Man braucht Tarja Turunen wirklich nicht mehr die ehemalige Nightwish-Sängerin zu nennen, denn die Finnin bringt mit "In The Raw" nicht nur schon ihr siebtes Soloalbum heraus, sondern hat sich künstlerisch schon vor Jahren von ihrer ersten Combo befreit - ganz davon abgesehen, dass ihre Karriere im Alleingang mittlerweile länger währt, als sie gemeinsam mit Tuomas Holopainen musizierte. Das ändert allerdings nichts an der krampfhaften Weise, auf die sie versucht, sich 2019 neu zu erfinden - denn ihe aktuellen Lieder sollen inklusive besonders persönlicher Texte im Zeichen emotiionaler Nacktheit und unverfälschter Gefühle stehen.
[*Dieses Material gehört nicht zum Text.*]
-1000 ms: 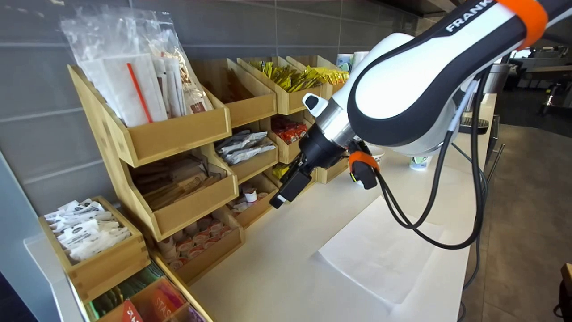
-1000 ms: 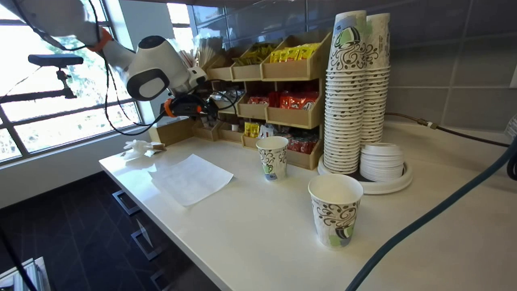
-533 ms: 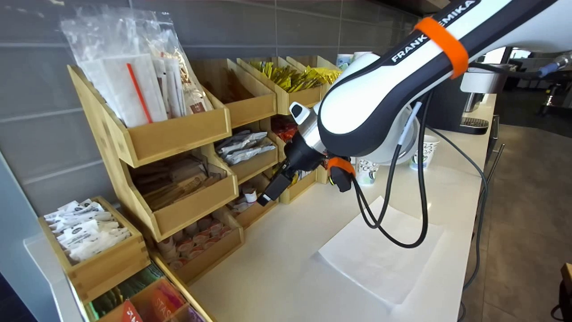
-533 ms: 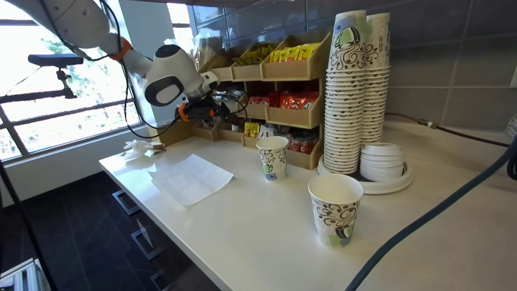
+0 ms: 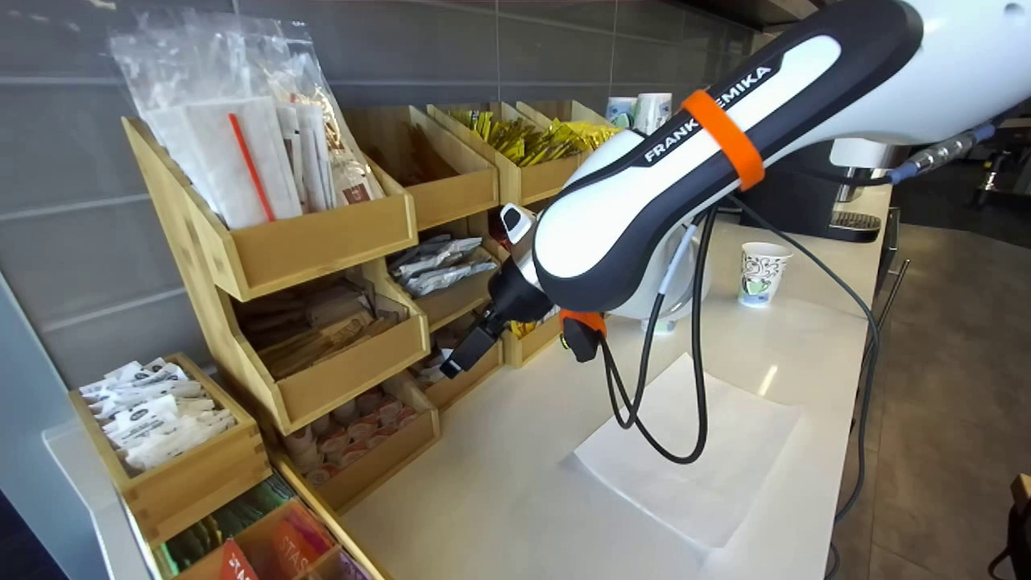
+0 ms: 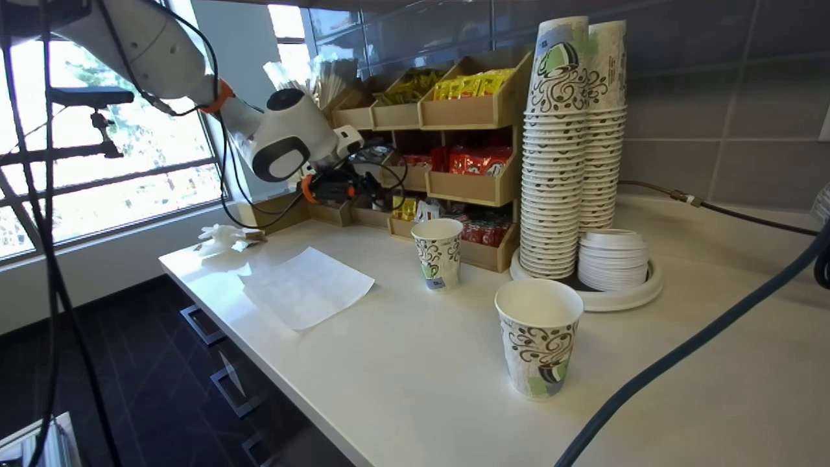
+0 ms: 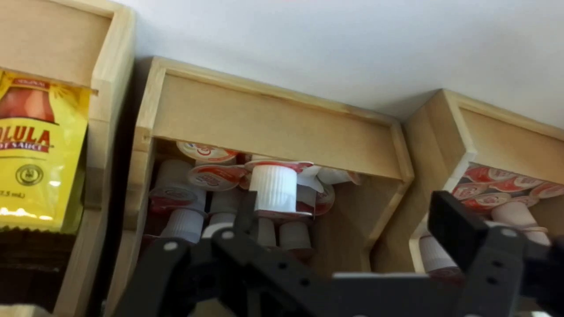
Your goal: Take the tiny cup off of the rack
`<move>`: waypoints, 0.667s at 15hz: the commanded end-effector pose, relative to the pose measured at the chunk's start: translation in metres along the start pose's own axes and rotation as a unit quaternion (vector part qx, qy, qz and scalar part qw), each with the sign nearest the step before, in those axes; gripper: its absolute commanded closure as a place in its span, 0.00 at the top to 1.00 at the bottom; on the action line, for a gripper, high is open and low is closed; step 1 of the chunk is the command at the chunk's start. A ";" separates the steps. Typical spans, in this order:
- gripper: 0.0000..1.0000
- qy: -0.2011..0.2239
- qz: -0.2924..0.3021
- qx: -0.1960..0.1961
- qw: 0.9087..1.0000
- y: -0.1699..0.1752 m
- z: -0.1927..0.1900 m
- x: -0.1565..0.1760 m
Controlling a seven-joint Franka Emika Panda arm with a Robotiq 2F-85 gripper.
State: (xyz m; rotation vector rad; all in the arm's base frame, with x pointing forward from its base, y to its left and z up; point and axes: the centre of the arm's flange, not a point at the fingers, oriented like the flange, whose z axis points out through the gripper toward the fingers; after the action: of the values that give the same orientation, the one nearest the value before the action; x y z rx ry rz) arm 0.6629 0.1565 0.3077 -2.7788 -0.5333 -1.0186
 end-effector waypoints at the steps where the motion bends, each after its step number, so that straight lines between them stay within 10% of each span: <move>1: 0.94 0.021 0.030 -0.012 0.999 0.005 0.016 0.007; 10: 0.79 0.043 0.061 -0.036 0.997 0.015 0.018 0.006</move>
State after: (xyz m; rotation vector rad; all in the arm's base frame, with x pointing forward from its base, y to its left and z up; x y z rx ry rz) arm 0.6762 0.1504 0.2981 -2.7857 -0.3740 -1.1036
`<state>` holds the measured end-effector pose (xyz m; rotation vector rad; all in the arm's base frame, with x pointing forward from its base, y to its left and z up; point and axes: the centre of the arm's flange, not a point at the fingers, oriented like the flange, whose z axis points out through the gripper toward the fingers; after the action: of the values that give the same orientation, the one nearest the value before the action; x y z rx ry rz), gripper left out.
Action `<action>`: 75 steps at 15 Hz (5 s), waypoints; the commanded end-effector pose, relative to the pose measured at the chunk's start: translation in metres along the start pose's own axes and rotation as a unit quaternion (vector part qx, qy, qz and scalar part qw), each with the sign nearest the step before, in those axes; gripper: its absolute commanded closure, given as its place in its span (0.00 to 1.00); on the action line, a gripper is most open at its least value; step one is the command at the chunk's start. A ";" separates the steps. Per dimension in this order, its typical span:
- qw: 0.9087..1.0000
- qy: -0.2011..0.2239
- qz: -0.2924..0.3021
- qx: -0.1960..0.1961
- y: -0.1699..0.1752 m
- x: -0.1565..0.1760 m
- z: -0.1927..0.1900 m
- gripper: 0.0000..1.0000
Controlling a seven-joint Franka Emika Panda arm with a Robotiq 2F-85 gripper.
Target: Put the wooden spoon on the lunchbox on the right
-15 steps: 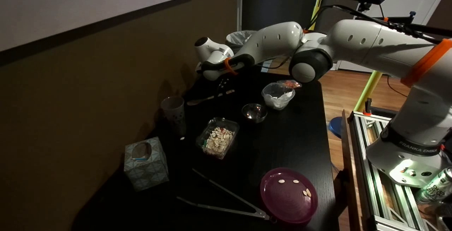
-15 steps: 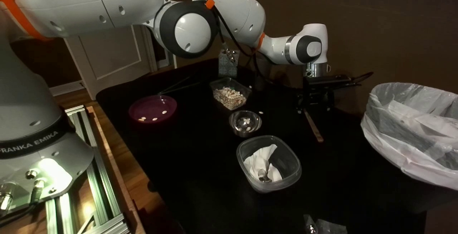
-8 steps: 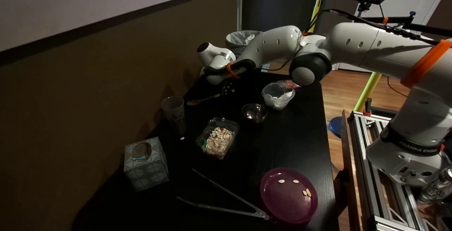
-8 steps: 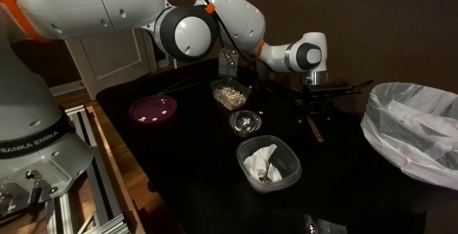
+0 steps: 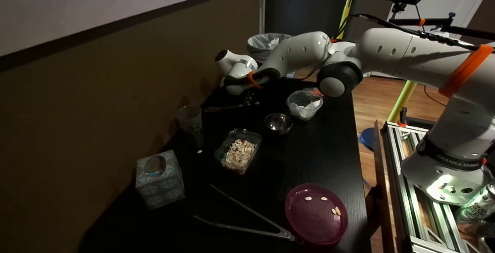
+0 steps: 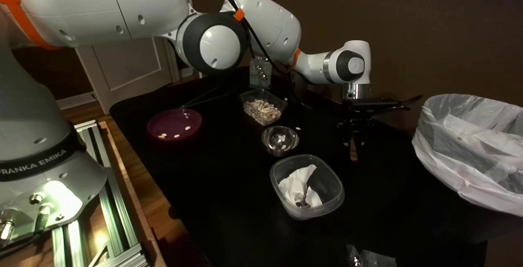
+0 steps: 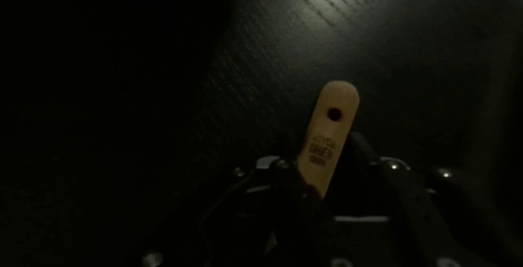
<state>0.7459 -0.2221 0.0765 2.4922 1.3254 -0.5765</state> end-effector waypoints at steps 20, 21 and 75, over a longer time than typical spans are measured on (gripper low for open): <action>0.979 0.198 -0.046 0.010 -0.020 -0.043 -0.070 0.94; 0.974 0.218 -0.055 0.001 -0.019 -0.042 -0.067 0.94; 0.895 0.445 0.016 0.006 -0.013 -0.095 -0.118 0.94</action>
<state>0.7818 -0.2554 0.2009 2.7145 1.6645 0.6720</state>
Solche Ambitionen wirken für eine Musikerin, die von jeher bis zu einem gewissen Grad eine Kunstfigur gewesen ist, ziemlich hoch oder sogar vermessen, und tatsächlich markiert "In The Raw" auch gar keinen drastischen Bruch, sondern entspricht den härteren Werken in Tarjas Diskografie, während man die inhaltliche Komponente zur Kenntnis nehmen kann, aber nicht muss, um Gefallen an der Platte zu finden. Einmal mehr betten die Macher im Hintergrund die Ideen der Diva in ausgefeilte orchestrale Arrangements, die mit stylischen Rock-Elementen verziert werden, alldieweil die Stimme - wie sollte es anders sein? - im Zentrum aller Tracks steht.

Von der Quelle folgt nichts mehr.